Seria bom esclarecer que o precursor do programa Bolsa Família foi o Programa Nacional de Garantia de Renda Mínima, um programa cujo mérito cabe ao senador petista Eduardo Suplicy. Ainda no governo FHC, este programa petista foi extinto para dar lugar ao programa Bolsa-Escola estendido às famílias que tinham renda per capita de até meio salário mínimo por mês. Cada criança matriculada, até três por família, recebia apenas R$ 15 por mês. No governo do presidente Lula este programa foi ampliado e recebeu o nome de Bolsa Família. A finalidade do programa, que atende cerca de 11,1 milhões de habitantes, é a transferência direta de renda do governo para famílias pobres (renda mensal por pessoa entre R$ 69,01 e R$ 137,00) e em extrema miséria (renda mensal por pessoa de até R$ 69,00). O programa foi uma reformulação e ampliação, repito, do programa Bolsa-Escola do governo FHC que tinha uma abrangência bem mais tímida. Existem vários trabalhos acadêmicos que mostram que no período FHC, por trás das rubricas sociais, existia uma série de gastos que pouco ou nada ajudaram os pobres, pessoas que por definição deveriam ser os maiores beneficiários desse tipo de ação pública. Na realidade, o governo tucano de FHC, Serra & Cia. gastou muito dinheiro para ajudar quem não é pobre e pouco para ajudar os pobres. O problema surgia também em outras áreas. No caso da educação, os gastos com o ensino médio eram direcionados aos mais ricos. Para citar um número: apenas 8% do que era gasto no ensino médio foi para alunos do grupo 20% mais pobres. Mas a grande distorção estava no ensino superior.

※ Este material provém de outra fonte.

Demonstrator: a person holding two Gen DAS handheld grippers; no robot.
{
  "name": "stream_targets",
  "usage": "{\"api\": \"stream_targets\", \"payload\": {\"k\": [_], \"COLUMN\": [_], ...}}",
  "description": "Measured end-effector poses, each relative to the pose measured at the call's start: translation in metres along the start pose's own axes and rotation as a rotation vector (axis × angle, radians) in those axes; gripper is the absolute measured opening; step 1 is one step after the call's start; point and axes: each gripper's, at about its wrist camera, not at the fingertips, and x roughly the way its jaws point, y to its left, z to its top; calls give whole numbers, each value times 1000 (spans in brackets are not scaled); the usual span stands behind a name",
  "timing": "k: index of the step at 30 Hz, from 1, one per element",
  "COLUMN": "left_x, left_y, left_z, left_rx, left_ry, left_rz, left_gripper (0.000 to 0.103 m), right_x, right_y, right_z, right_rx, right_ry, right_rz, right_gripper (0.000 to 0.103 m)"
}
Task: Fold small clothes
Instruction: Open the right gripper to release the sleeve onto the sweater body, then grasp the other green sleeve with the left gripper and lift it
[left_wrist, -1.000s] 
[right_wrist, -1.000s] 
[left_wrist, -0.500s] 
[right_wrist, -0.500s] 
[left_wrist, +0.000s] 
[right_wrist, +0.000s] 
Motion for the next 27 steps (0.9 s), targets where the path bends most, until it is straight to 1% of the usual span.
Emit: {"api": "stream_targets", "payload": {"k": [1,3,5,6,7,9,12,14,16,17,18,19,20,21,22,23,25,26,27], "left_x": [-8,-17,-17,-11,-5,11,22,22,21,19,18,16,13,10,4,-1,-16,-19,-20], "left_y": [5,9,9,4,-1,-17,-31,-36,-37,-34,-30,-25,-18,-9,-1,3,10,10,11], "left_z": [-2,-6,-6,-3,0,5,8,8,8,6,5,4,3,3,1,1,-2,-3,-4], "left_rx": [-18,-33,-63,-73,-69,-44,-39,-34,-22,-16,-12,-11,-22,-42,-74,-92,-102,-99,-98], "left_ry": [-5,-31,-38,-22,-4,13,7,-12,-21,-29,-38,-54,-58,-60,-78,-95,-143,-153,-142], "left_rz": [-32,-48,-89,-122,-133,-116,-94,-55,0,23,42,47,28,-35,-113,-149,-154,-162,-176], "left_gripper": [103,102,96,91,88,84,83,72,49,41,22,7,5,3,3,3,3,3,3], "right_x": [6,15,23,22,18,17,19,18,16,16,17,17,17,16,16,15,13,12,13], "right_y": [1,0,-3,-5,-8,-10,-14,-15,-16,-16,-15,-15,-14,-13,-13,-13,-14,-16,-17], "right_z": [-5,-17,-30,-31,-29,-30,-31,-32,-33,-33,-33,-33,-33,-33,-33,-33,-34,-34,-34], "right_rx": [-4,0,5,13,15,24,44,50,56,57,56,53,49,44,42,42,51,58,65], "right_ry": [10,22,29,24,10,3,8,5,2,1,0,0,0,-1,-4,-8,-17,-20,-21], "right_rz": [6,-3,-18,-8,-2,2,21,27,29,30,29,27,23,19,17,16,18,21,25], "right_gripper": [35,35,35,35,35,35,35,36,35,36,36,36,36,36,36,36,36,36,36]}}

Quase metade de todo o orçamento das universidades públicas beneficiava os alunos das famílias pertencentes ao extrato dos 20% mais ricos. A metade mais pobre praticamente não se beneficiava do dinheiro (público) das universidades - que pertence ao que sabemos ao chamado "gasto social". Conclusão semelhante pode ser obtida ao olharmos a saúde. Embora os gastos fossem menos concentrados nos ricos do que no caso do ensino superior, também aí os pobres acabam tendo pouco acesso ao dinheiro. Exemplos: 53% dos pacientes das clínicas do SUS vêm de famílias pertencentes aos 20% mais ricos, contra apenas 2% dos 20% mais pobres. No caso dos hospitais do SUS, esses números são respectivamente, 45% dos 20% mais ricos e 8% dos 20% mais pobres.
A conclusão, a partir de uma série de números é simples, no governo FHC o dinheiro dos chamados “gastos sociais” simplesmente não atingiu os pobres. Ele foi capturado por pessoas relativamente ricas para o padrão brasileiro.
Fonte da pesquisa:
A era FHC um Balanço.
Wikipédia.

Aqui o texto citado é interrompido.